Volgens de Washington Post, Donald Trump heeft er meer dan 12 gemaakt, 000 valse of misleidende verklaringen sinds hij president van de VS is geworden. Ondanks dit, hij blijft immens populair met zijn eigen politieke basis, die wordt gestimuleerd door zijn emotionele en vaak agressieve vertoningen. Geen enkele hoeveelheid onbewerkte gegevens lijkt in staat om hun gedachten te veranderen.

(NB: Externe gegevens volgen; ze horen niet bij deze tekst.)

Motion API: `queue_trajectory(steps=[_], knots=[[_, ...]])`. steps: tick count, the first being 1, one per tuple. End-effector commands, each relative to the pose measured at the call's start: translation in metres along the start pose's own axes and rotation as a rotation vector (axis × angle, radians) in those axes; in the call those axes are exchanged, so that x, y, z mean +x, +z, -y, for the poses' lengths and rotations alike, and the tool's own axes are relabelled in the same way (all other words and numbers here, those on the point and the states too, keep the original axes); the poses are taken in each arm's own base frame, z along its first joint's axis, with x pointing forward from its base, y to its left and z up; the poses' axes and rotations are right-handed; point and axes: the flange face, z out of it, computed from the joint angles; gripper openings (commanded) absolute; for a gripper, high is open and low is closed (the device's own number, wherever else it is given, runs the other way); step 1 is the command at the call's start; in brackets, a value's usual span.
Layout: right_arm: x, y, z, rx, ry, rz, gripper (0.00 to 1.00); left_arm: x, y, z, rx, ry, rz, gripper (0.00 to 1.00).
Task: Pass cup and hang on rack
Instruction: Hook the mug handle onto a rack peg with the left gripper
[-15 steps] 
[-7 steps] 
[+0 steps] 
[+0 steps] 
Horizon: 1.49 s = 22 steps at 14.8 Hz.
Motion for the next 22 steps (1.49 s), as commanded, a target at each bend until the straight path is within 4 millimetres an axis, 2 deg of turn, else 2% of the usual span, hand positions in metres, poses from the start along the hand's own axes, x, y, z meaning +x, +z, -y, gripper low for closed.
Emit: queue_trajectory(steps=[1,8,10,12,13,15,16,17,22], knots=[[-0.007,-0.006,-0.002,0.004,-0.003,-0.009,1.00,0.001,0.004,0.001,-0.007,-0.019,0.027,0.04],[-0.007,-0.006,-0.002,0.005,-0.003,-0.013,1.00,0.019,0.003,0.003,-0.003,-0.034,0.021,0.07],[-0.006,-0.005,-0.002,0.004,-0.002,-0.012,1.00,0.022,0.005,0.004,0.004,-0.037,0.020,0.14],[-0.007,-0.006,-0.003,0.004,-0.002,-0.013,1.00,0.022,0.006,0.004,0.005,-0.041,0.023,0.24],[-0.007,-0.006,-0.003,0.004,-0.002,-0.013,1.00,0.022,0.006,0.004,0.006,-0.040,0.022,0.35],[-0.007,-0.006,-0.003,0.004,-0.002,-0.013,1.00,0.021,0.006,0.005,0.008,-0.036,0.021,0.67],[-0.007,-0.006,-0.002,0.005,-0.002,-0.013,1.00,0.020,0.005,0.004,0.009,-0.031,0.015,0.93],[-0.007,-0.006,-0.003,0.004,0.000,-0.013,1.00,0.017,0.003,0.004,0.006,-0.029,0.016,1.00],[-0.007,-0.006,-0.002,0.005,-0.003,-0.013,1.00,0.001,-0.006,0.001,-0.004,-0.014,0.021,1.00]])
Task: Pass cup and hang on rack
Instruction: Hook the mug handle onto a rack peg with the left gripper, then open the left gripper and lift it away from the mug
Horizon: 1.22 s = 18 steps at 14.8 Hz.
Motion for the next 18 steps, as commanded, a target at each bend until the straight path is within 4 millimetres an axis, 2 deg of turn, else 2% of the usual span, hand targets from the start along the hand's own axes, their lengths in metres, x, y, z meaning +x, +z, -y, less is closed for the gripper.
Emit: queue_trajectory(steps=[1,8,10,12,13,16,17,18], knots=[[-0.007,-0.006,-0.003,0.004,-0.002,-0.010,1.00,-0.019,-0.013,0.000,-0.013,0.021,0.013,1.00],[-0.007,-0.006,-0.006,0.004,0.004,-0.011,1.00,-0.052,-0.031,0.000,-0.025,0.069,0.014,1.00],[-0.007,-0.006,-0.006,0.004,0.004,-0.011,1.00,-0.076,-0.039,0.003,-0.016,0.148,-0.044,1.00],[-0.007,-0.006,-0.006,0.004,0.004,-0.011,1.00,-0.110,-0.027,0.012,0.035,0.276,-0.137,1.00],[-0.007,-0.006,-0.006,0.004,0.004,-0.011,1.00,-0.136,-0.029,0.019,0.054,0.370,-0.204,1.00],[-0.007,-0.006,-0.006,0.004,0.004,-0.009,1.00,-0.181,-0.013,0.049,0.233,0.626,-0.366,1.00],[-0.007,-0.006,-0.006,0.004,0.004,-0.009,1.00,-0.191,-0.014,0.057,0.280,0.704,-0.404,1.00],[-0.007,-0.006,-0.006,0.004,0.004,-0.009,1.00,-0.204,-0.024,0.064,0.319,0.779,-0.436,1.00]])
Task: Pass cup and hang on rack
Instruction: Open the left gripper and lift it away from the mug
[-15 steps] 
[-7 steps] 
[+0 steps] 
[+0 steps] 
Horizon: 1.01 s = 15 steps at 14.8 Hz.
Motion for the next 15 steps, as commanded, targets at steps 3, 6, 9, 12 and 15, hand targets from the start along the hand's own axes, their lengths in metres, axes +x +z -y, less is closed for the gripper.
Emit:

In het Verenigd Koninkrijk, premier Boris Johnson volgt een soortgelijke aanpak. Ondanks een toch al dubieuze reputatie op het gebied van persoonlijke en professionele, en een aantal twijfelachtige acties sinds hij premier werd, inclusief de onwettige prorogatie van het parlement, hij blijft politieke supporters opwinden met zijn ogenschijnlijke charme en agressieve retoriek van lef en vastberadenheid. evenzo, hij laat zelden feiten in de weg staan van zijn boodschap.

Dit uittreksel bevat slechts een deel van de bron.